Dengan kata lain, para politisi “menuntut balas dendam” terhadap harta yang
dulu telah dikeluarkan (dana serangan fajar, kampanye, dll.) pada waktu
pencalonannya. dan kemudian, niat mengembaikan modal tersebut akhirnya
dilakukan dengan cara memanfaatkan kekuasaan yang telah didapatkannya.
Tentunya,
paradigma seperti ini sangat tidak dibenarkan dalam dunia perpolitikan. Bahkan,
tindakan seperti ini sangat “dikutuk” oleh semua kalangan. Bisa dibayangkan,
apa jadinya jika pemimpin suatu negara diisi oleh kalangan orang “matre”. Oleh
sebab itu, dalam konteks ini sangat diperlukan adanya perombakan paradigma dan
menuntut seluruh jajaran para politisi untuk bisa memanai hakikat politik dengan
benar.
Jihad
siapapun
nantinya yang terpilih sebagai para pemimpin birokrasi periode mendatang, dari
partai apapun, maka segala aspek kemampuan harus dipersiapkan dengan matang.
Menurut pengajar pasca sarjana ilmu politik Universitas Indonesia (UI), dr.
Mohammad Nasih mengatakan bahwa, calon pemimpin harus mempersiapkan tiga aspek
kemampuan dengan matang. Yaitu, aspek spiritual, intelektual, dan finansial.

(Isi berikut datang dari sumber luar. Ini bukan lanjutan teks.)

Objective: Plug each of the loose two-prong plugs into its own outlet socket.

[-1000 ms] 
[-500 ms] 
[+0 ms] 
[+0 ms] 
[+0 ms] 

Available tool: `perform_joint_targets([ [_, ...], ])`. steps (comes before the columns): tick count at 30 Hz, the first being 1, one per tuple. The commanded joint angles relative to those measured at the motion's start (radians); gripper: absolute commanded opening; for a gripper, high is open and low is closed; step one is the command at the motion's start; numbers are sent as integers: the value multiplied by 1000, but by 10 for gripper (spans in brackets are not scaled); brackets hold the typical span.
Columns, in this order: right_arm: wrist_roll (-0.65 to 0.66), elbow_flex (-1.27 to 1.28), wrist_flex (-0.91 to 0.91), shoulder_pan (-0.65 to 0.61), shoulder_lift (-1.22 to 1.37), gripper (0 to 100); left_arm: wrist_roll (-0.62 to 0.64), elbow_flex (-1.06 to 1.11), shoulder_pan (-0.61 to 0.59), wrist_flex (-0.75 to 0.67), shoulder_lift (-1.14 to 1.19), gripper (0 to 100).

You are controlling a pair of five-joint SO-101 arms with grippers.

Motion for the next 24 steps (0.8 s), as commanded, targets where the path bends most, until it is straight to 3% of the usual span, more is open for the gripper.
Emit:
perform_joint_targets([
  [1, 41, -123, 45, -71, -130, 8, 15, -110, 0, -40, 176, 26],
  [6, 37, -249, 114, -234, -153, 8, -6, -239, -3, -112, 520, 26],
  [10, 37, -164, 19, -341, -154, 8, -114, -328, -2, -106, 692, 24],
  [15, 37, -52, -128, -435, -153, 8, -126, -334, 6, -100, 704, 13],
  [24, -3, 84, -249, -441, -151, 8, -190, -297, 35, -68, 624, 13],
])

Menurutnya, kemampuan spriritual sangat berpengaruh besar terhadap
godaan-godaan poitik. Seperti suap, korupsi, dan penyimpangan kekuasaan yang
lainnya. Ditambah dengan bekal intelektual memadai yang diharapkan bisa
memberikan trobosan politik terbaik. dan kemudian imbangi dengan adanya faktor
finensial yang cukup untuk memuluskan jalannya perpolitikan.
Dalam
konteks ini, dunia politik bisa diartikan sebagai lahan jihad bagi para
mujtahid yang mempunyai dhirah juang tinggi dalam menegakkan kebenaran. Rumusan
ini bertendensi dalil al-Qur’an; “wajahidu fi-amwalikum wa-anfusikum”. Bahwa,
sesungguhnya berjihad tak cukup hanya menggunakan kemampuan diri saja, namun
faktor finensial juga sangat berperan penuh dalam menegakkan kebenaran.
Begitupun sebaliknya.
Dari
gambaran inilah, diharapkan para politisi sadar tentang hakikat perpolitikan.
Dengan kata lain, jika para politisi menganggap pepolitikan merupakan wadah
“najis”, maka sejatinya para orang-orang baik harus sadar dan bertanggung jawab
dalam mengembalikan makna luhur yang terkandung di dalam hakikat politik.
Dengan
demikian, anggapan bahwa politik itu buruk disebabkan oleh realita di dunia
perpolitikan mayoritas dikuasai oleh para orang-orang jahat yang berparadigma
serba kotor.
Maka,
untuk mengembalikan khittah politik dibutuhkan peran orang-orang. Sebab jika
selama ini eksistensi orang baik hanya sekadar “melihat” gonjang-ganjingnya
reputasi politik di Indonesia, maka eksistensi orang sama dengan tidak ada
nilainya. Sebab dalam pandangan Imam as-Syafi’i, pada hakikatnya adalah orang
yang tahu bahwa dirinya tahu. Dan konsekuensi logisnya adalah untuk memberi
tahu orang yang belum tahu.
Dalam
konteks ini, eksistensi orang baik sangat diperlukan dalam berperan membenahi
citra sekaligus moralitas politik dan para politisi. Tujuannya, adalah untuk
mengembalikan khittah perpolitikan sebagai lahan untuk berjihad untuk mendapat
ridha Tuhan yang Maha Kuasa, bukan adu jahat yang hakikatnya hanya meraup
keuntungan semata. Wallahu a’lam bi al-Shawab.